A propos du travail, Ernest Antoine Seillière, le chantre du « libre entreprendre » se veut néanmoins résolument optimiste. Il l’a dit fin août devant ses ouailles réunies pour la grand messe d’été du MEDEF : « J’ai lu sur les tee-shirts du Larzac cette formule elliptique et interrogative « un autre monde est possible » ; c’est très romantique et un peu désespéré. Critiquer le monde dans lequel nous sommes, cela fait partie du devoir des contestataires. Mais c’est à partir des données du monde dans lequel nous sommes qu’il faut chercher à vivre, à progresser, faire de la croissance, de l’emploi et assurer si possible (sic) l’épanouissement de tous. »
Le baron Seillière est un homme très occupé qui tire sans doute un évident bonheur de son action tonitruante. Toujours à la poursuite de stimulations qui lui donnent le sentiment d’exister et de contrôler d’avantage son environnement. De même qu’il lui est difficile d’imaginer d’autres mondes possibles en dehors de celui qu’il cherche à nous imposer, il commet l’erreur de négliger d’autres types de bonheurs ? Imaginez qu’il se mette tout à coup à regarder le plafond lambrissé ou les nuages par la fenêtre de son bureau high-tech … Comme un malaise planant au dessus du Médef.

Christian LEJOSNE

(1) Christophe ANDRE « Vivre Heureux » édition Odile Jacob.

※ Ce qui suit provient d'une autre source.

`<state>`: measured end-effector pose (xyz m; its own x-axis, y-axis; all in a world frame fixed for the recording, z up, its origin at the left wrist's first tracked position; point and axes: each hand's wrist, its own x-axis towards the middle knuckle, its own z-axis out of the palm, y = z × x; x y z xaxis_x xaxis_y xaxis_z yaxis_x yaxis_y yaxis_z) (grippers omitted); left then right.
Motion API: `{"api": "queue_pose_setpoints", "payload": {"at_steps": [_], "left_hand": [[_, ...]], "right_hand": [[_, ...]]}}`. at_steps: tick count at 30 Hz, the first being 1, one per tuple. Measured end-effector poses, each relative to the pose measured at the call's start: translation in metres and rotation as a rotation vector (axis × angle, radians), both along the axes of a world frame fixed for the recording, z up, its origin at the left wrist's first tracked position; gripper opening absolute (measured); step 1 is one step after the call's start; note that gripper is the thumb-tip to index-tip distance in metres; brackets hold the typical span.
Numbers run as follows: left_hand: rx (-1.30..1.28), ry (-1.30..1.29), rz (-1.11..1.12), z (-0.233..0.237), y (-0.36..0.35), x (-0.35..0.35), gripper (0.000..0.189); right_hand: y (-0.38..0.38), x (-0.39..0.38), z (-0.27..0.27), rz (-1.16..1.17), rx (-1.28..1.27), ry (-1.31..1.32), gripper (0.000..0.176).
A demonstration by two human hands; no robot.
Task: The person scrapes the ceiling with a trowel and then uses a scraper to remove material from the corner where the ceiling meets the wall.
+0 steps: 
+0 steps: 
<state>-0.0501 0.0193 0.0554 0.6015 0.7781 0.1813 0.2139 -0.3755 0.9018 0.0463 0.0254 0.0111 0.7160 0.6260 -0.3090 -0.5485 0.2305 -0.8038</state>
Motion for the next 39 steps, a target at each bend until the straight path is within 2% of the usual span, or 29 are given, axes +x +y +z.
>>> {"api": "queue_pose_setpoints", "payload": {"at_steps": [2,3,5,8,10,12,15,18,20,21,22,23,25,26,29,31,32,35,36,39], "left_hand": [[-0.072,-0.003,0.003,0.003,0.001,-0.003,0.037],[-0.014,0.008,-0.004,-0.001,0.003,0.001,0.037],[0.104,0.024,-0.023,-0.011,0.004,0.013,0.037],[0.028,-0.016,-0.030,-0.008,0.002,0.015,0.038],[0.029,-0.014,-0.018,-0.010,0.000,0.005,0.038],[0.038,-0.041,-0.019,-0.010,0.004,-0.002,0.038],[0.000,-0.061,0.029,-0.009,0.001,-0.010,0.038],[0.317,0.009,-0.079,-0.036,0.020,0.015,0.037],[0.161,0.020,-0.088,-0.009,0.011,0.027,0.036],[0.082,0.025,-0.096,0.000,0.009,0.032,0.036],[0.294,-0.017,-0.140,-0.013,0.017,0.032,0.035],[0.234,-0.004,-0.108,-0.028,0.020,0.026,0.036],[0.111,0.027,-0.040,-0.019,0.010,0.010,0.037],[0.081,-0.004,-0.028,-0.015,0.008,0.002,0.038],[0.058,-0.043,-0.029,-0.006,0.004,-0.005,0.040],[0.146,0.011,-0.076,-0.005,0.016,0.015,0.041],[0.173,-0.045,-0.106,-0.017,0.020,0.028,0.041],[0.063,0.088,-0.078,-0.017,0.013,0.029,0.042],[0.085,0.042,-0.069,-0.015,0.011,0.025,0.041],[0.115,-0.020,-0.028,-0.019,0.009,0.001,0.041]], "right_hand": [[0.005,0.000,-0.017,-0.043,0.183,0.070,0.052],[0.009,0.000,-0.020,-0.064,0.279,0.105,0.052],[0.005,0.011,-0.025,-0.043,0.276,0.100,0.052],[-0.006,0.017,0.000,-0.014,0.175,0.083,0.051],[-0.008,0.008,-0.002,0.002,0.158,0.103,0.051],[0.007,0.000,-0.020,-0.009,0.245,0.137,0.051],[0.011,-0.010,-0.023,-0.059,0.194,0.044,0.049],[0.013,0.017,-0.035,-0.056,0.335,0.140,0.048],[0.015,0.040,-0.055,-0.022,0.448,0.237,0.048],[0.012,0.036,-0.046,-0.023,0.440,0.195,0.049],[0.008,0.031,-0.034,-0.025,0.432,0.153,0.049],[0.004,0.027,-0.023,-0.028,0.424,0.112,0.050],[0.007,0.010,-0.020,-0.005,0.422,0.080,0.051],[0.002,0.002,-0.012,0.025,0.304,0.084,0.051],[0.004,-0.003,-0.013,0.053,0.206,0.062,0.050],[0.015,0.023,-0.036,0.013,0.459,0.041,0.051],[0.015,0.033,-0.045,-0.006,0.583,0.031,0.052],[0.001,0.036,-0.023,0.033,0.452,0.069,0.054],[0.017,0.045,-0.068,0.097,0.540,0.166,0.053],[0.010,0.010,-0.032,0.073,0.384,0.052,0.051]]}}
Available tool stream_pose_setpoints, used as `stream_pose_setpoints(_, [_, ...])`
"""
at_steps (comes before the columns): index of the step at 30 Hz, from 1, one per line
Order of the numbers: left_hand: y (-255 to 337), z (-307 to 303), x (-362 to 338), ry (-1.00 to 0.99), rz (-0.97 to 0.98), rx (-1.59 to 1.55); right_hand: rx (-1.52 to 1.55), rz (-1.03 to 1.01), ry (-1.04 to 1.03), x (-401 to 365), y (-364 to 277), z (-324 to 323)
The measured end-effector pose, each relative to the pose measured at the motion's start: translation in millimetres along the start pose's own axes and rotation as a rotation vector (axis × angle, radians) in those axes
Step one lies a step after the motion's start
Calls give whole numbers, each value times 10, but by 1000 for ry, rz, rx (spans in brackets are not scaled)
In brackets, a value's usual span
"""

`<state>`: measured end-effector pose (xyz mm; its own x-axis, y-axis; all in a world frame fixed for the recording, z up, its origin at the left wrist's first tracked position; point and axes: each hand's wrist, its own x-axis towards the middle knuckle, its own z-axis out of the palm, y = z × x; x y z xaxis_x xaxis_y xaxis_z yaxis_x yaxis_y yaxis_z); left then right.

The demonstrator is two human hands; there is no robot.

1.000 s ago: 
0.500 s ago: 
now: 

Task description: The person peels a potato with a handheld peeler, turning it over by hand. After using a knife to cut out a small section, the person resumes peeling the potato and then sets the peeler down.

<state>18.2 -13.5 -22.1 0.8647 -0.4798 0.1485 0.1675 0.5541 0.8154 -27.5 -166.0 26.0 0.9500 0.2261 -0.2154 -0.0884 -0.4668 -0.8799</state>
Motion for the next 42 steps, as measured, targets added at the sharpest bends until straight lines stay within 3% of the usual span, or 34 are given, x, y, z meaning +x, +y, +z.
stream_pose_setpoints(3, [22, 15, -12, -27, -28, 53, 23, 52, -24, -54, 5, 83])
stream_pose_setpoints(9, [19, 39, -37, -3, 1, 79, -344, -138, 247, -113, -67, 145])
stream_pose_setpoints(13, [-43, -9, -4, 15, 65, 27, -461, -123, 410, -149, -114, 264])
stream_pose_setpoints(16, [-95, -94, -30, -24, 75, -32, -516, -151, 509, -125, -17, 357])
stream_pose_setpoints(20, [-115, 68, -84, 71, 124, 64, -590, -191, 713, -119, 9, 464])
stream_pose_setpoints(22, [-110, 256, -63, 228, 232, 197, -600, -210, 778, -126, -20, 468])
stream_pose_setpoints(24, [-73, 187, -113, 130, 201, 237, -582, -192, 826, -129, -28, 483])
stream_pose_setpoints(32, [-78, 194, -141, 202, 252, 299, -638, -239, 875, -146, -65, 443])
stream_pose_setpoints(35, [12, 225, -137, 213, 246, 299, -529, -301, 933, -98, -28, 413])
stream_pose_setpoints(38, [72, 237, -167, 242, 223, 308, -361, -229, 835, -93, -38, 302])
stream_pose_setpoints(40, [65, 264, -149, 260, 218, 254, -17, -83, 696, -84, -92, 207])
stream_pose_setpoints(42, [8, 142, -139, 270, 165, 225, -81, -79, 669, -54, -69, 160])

(2) Chaque forme se conjugue avec un verbe. Etre (se sentir exister, se réjouir d’un instant vécu) ; avoir (posséder un livre, vivre dans un lieu que l’on aime) ; faire (marcher, fabriquer, parler avec des amis) ; appartenir (vivre au sein d’une famille, travailler en équipe, être aimé d’une communauté d’amis).

(3) Sur ce sujet, voir de toutes urgences le dernier film de Pierre CARLES « Attention danger travail ! ».